• Work instruction
Check each line of the listing for the word "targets" and report the ones that have it.

———

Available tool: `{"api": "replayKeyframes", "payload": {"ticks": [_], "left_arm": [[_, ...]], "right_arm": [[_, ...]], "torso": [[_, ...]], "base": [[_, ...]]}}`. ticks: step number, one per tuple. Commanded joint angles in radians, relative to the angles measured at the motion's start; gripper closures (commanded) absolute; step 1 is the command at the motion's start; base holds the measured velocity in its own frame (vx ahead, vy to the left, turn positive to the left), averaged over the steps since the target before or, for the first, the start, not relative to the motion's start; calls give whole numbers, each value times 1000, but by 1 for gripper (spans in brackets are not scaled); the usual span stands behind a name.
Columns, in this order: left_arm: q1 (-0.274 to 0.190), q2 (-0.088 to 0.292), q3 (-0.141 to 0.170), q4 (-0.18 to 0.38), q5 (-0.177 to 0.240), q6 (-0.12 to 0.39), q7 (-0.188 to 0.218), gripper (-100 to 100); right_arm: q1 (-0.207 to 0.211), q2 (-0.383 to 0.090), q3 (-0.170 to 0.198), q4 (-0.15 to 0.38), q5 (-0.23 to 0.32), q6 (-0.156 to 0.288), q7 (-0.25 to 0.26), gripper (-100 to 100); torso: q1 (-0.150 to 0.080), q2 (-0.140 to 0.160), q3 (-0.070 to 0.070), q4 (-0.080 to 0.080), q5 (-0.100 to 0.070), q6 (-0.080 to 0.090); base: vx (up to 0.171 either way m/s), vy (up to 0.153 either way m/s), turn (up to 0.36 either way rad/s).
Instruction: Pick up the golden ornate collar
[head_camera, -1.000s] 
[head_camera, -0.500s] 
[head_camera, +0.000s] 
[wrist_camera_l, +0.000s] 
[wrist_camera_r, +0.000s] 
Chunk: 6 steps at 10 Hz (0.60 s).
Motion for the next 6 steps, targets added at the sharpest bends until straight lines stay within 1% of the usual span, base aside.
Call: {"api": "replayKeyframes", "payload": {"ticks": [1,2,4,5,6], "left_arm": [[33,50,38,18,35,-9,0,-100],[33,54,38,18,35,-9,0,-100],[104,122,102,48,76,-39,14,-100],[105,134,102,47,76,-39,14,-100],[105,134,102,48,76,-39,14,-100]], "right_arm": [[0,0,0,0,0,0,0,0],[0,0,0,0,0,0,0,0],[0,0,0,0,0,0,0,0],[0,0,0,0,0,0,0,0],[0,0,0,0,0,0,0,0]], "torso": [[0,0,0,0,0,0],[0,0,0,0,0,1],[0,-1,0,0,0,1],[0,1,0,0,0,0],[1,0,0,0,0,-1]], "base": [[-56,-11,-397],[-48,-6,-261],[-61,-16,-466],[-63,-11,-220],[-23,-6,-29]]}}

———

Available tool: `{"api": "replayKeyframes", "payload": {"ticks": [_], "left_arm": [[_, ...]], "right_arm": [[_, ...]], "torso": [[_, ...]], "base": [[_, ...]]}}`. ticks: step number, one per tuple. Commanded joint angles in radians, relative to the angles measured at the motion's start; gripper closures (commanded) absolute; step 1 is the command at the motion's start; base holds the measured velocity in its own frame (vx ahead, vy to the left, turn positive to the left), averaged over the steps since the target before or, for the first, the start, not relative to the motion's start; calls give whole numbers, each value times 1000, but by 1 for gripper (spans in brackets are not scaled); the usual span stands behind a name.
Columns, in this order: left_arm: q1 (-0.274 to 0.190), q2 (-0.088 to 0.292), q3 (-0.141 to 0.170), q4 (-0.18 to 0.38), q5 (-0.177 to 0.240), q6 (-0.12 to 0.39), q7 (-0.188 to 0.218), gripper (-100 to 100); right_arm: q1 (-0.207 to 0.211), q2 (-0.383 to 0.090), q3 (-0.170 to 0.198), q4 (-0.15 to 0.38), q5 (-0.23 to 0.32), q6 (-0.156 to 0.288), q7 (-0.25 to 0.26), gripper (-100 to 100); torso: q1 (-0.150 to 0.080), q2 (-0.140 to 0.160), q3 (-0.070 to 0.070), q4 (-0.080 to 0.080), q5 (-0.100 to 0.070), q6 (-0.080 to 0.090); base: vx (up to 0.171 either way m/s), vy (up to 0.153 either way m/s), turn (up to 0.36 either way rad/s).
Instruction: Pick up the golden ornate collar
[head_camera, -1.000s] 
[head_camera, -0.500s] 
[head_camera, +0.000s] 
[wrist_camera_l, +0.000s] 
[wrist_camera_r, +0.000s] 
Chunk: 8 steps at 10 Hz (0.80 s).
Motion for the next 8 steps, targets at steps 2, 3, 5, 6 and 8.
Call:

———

• Output below
Motion for the next 6 steps, targets added at the sharpest bends until straight lines stay within 1% of the usual span, base aside.
Motion for the next 8 steps, targets at steps 2, 3, 5, 6 and 8.

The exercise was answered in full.